* **WORK INSTRUCTIONS**
Find the lines below that contain the string "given", count them, and give only the number.

* **TASK INPUT**
*** Begin section ***

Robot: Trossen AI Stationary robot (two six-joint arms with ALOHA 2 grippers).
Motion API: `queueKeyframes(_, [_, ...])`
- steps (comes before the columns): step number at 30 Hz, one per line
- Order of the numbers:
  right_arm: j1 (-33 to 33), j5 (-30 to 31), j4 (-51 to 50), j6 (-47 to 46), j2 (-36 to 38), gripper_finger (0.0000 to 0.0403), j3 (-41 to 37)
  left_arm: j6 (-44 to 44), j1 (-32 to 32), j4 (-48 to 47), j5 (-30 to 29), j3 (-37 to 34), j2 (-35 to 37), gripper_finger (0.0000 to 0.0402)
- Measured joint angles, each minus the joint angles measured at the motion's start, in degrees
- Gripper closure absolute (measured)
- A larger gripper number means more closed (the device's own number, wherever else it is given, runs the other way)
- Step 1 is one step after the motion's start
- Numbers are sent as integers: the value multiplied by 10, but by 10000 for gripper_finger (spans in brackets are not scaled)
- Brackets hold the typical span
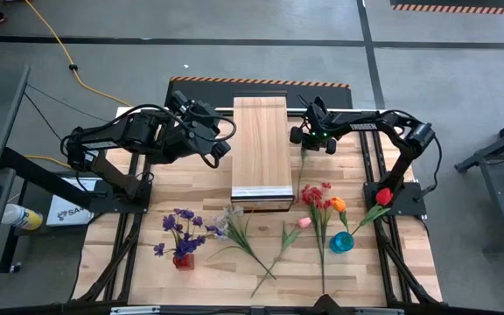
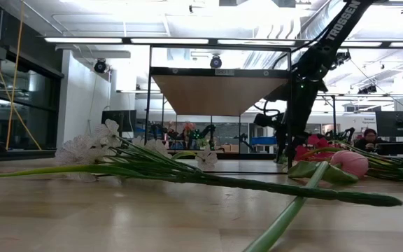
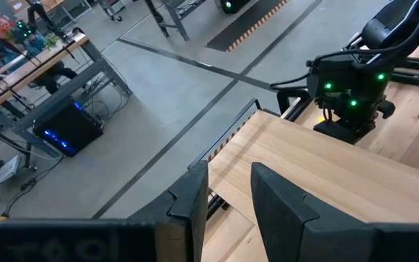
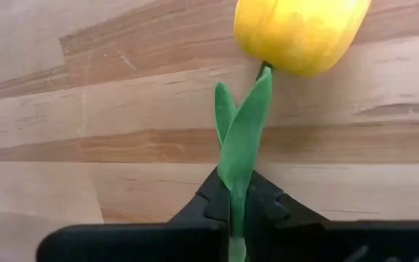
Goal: Pick and place flowers into a vace then onto a shelf
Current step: Put the yellow tulip into the blue vase
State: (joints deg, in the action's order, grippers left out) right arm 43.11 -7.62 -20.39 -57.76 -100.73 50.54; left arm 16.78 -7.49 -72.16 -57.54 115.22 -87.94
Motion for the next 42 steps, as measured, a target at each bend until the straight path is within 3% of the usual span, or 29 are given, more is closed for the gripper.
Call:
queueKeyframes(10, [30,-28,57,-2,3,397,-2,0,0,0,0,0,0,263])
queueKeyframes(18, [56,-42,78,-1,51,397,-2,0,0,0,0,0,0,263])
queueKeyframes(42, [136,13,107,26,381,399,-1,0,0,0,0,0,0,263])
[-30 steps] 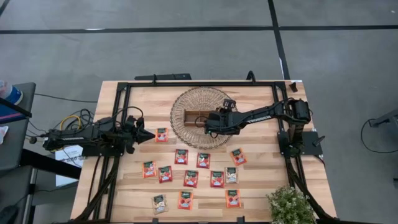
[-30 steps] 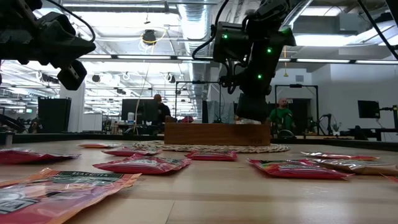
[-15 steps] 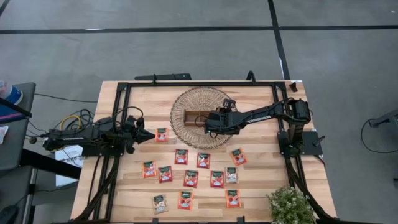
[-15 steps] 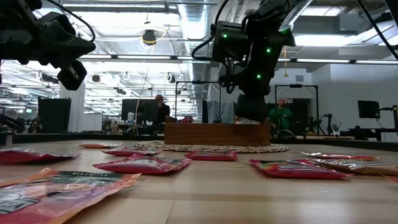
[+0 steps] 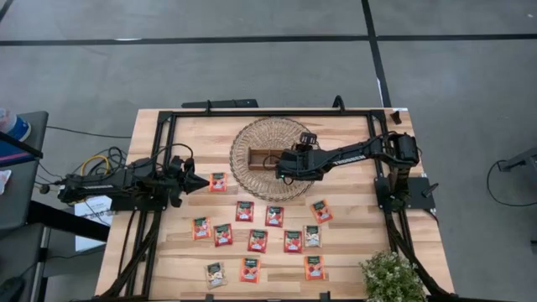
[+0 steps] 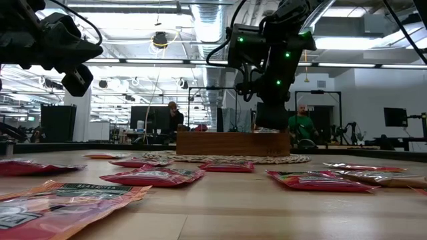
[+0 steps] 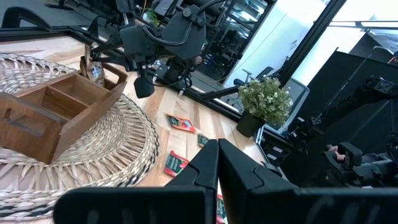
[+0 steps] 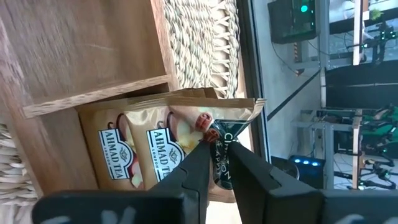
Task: Pick & Place Tea
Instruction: Put the top right brown tea bag into the right slot of the wooden organizer
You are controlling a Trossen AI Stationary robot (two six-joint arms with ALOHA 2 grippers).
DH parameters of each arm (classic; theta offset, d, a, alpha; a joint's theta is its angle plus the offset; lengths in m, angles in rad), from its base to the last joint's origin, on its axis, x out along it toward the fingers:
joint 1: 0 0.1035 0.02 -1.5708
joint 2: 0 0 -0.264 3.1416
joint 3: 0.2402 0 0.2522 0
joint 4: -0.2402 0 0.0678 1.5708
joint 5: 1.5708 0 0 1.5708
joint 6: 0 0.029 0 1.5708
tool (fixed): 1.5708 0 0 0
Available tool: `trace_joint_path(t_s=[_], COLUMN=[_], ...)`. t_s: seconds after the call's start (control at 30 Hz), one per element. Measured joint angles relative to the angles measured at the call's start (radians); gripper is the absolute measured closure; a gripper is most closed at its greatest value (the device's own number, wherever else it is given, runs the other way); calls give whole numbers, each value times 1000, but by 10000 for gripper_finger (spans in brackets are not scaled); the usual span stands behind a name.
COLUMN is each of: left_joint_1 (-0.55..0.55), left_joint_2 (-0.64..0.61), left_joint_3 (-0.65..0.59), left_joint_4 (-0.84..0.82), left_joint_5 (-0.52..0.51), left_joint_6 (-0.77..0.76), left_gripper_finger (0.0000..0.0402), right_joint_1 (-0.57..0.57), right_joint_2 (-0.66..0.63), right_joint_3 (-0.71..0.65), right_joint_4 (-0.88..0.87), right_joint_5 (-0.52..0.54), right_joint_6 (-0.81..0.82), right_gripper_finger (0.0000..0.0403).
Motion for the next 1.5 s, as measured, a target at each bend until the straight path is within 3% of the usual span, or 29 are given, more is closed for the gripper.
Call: trace_joint_path(t_s=[1.5], left_joint_1=[0], left_joint_2=[0], left_joint_3=[0], left_joint_4=[0], left_joint_5=[-6], left_joint_6=[0], left_gripper_finger=[402], right_joint_1=[-36], right_joint_2=[-1], right_joint_3=[34], right_joint_4=[-81], right_joint_5=[-33], right_joint_6=[0], right_gripper_finger=[350])
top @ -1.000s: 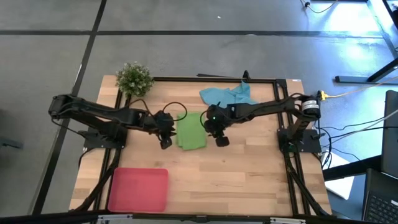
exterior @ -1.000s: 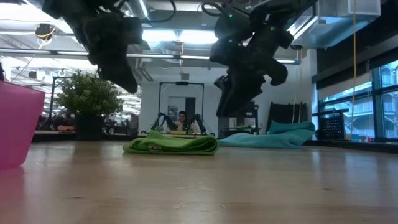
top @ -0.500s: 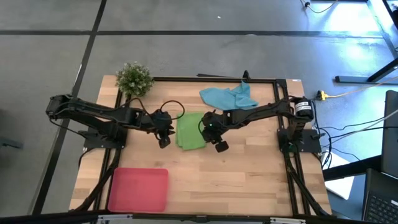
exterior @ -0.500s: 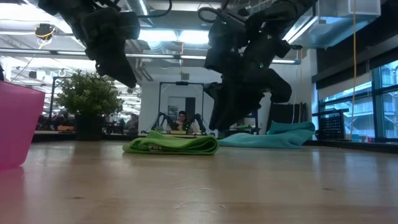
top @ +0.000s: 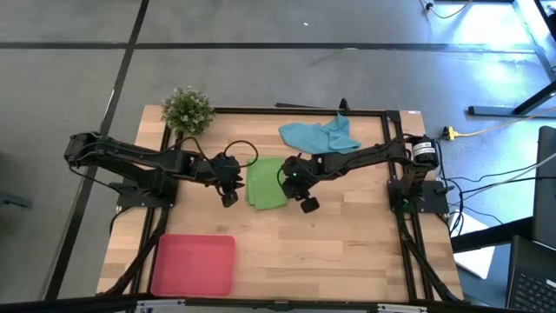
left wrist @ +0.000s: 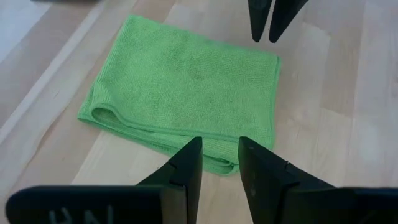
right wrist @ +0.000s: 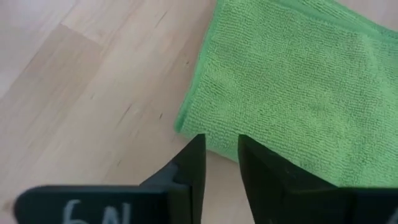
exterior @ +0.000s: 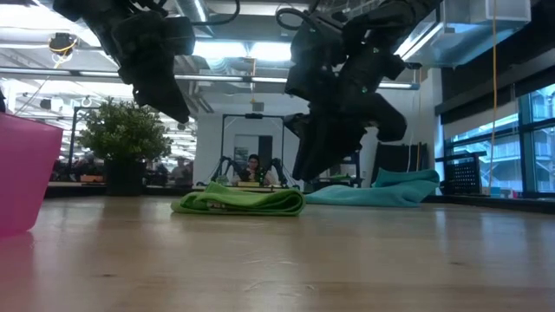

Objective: Roll microfiber towels into tight, uniform cylinder then place into a basket
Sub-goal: Roll the microfiber green towel

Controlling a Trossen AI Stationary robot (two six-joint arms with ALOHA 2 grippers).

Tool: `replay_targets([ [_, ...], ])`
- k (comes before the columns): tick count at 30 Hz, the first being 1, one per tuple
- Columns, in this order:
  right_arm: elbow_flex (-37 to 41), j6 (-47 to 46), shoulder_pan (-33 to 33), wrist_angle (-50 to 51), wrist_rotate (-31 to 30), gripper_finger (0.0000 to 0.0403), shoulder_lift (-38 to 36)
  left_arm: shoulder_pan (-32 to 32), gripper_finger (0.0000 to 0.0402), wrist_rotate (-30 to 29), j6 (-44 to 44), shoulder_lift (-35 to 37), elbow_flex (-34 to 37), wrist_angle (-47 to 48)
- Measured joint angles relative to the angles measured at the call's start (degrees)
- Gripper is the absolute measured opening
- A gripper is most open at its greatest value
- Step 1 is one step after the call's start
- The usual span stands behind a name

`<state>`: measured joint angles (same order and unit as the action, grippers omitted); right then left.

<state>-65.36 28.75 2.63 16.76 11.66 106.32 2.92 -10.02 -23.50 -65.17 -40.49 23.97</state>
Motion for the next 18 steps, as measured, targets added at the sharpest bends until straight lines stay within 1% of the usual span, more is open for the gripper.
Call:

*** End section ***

* **EXERCISE ANSWER**
4